Customer Experience Pt 7 - Leadership

Post series written by Andrew McMillan (Principal Consultant at Charteris specialising in customer experience). Before joining Charteris, Andrew had a 28 year career with John Lewis and spent the last eight years of that career being responsible for the quality of service and selling across the UK department stores.

So we now have measures against which we can track how our aims for customer experience and internal culture are being delivered. Arguably we could stop at that point and there is a school of thought that stems from some lean practitioners which suggests frequently publishing performance measures is enough to elicit consistent improvement against those measures. Sadly, in my experience, that’s rarely the case and to achieve sustainability and improvement strong, supportive, directional and inspirational leadership is key.

Enough time?

That visible Leadership has to come from every manager in the organisation from the Board to team leaders. Unfortunately, all too often, I see managers managing, but not leading. A simple test for this is to look at a manager’s weekly diary and try to identify what proportion of each day is spent talking to and coaching those that report to them. Often that time simply does not exist as their weeks are filled with back to back meetings or other ‘important’ administrative tasks that take them away from being a role model for the teams they lead and often add little tangible value to their customers i.e. those that report to them.
A fast and simple way of alleviating that issue is to list all the tasks a manager has to do each month in order of importance. Often those at the end of the list aren’t critical to the businesses’ performance and are there ‘because we have always done that’. A conscious decision can then be made, balancing those less important tasks against the benefits of developing an enhanced internal culture and consequently improved customer experience. Being brave enough to change the status quo and stop a few unnecessary routine tasks can create a significant window of opportunity for leadership rather than just management. Sometimes however it isn’t as easy as that (often in regulated environments) and this can lead to a piece of organisational development work to establish what processes can be simplified and/or delegated up or down the line to free managers’ time to lead. Either way, this issue must be addressed as it is crucial to the development, sustainability and consistency of customer experience.

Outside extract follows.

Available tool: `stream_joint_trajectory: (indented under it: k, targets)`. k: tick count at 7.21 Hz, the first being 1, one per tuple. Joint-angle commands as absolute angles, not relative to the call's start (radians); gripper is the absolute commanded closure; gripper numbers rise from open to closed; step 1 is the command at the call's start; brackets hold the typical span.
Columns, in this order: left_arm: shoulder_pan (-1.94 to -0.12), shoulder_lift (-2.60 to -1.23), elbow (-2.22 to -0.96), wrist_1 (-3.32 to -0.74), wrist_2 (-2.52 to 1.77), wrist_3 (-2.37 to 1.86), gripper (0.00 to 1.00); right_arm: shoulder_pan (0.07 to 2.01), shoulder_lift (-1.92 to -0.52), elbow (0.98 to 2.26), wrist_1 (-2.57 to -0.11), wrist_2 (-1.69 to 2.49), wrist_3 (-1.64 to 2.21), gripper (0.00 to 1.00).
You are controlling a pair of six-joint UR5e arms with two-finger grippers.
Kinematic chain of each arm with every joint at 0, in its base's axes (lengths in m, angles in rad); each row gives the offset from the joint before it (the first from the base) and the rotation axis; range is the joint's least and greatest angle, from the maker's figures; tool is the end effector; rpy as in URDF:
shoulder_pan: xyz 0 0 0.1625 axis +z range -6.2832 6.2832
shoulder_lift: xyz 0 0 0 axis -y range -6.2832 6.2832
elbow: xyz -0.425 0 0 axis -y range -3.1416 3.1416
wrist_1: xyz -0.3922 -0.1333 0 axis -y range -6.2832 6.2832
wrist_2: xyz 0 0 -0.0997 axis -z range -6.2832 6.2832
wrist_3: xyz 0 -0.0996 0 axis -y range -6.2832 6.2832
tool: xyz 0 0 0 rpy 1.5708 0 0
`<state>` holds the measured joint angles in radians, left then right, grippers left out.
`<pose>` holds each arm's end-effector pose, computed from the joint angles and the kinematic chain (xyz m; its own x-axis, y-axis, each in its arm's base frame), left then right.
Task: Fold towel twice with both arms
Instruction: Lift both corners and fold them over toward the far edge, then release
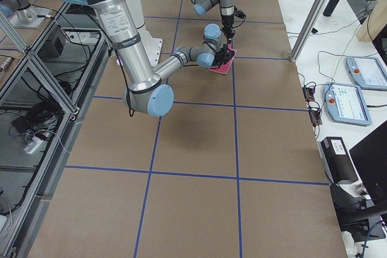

Another leadership challenge

That’s likely to be the hardest part, but there can be another key leadership issue to address. In the same way as we previously looked at recruiting for attitude, some managers may have historically been recruited or promoted for their knowledge or on their ability to complete tasks to a high standard rather than their leadership potential. Once the volume of tasks has been reduced and these individuals are expected to interact with and lead their teams on a daily basis, these managers can find themselves very exposed. A full suite of leadership skills training should be made available to them, particularly focussing on goal setting, coaching, and dealing with conflict. Many may respond well to this support and relish the new challenges, but some will not and, sadly, if they cannot transition from managers to leaders, they must be removed from their positions. That applies to all levels within the organisation including the Board.

Measurement again

That is where the benefit of the individual accountability within the measurements, both internal and external (referred to in the last article) comes in. That detailed measurement creates the opportunity for managers at all levels to identify both outstanding performance against the desired aims for recognition and poor performance for coaching and support, so making the most effective use of the time available to them. In this way, providing the aims of the business have been clearly articulated and the measures have been skilfully aligned to those aims, the managers can start to lead the behaviours that will deliver those aims rather than just reacting to the operational performance results. It is this leadership informed by frequent measurement of outcomes that gives the organisation its consistency and sustainability when embarking on a customer experience development programme.